Problem details:
Reduce the material below to its lines containing "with".

Information provided:

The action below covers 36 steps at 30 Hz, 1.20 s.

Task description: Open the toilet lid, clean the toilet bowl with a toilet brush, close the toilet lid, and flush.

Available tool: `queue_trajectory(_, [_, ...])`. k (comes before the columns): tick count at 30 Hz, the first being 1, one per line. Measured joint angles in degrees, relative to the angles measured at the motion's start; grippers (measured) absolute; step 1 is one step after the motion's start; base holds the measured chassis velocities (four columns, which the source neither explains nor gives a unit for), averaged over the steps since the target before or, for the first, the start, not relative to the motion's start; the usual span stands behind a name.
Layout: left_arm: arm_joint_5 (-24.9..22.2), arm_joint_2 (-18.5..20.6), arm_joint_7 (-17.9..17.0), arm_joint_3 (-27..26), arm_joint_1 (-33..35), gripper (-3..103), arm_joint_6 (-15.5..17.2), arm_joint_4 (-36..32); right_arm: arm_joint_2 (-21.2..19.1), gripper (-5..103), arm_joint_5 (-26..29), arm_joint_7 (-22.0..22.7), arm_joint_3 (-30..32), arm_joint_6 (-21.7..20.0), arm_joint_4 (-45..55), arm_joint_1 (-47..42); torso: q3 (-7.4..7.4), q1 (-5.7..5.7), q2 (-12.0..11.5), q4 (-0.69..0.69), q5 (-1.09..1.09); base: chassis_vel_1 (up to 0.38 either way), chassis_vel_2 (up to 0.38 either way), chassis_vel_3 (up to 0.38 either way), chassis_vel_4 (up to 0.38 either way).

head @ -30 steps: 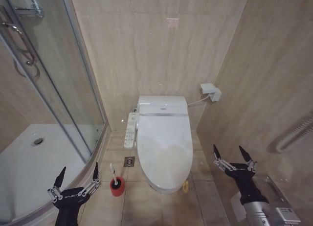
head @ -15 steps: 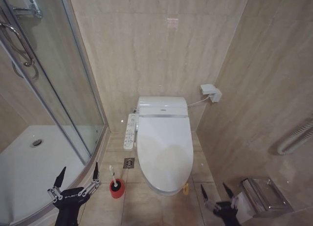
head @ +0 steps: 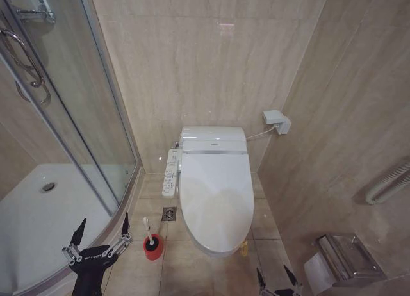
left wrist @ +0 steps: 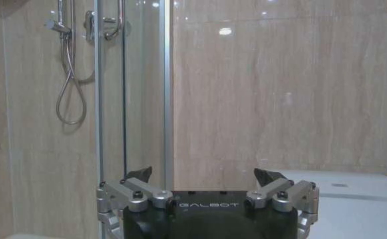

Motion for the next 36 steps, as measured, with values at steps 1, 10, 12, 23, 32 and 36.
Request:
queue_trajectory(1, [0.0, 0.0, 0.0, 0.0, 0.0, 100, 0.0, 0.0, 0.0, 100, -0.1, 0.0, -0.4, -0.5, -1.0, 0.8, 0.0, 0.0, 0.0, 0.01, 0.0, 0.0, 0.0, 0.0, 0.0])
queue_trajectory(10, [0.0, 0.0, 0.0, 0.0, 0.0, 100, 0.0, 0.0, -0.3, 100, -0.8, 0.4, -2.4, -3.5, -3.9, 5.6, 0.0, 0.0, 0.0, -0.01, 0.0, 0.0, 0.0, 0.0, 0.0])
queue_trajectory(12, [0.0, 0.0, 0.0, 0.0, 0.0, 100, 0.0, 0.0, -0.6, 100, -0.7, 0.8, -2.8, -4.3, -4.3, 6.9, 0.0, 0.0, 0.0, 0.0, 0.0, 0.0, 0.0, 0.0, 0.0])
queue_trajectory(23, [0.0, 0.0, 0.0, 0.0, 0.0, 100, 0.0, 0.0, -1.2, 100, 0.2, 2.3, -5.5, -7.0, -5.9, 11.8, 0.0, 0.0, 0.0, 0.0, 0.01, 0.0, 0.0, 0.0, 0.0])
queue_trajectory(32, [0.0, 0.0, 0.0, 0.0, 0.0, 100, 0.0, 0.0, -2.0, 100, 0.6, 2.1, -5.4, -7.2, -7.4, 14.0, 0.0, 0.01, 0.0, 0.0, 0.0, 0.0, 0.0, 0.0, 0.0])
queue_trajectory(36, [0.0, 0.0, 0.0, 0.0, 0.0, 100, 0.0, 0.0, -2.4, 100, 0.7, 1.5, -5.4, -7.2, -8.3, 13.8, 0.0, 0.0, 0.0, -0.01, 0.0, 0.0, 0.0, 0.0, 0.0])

Solution below:
Task description: Open the toilet lid, clean the toilet bowl with a toilet brush, close the toilet lid, and flush.
Motion for the next 36 steps, as measured, with values at steps 1, 10, 12, 23, 32 and 36.

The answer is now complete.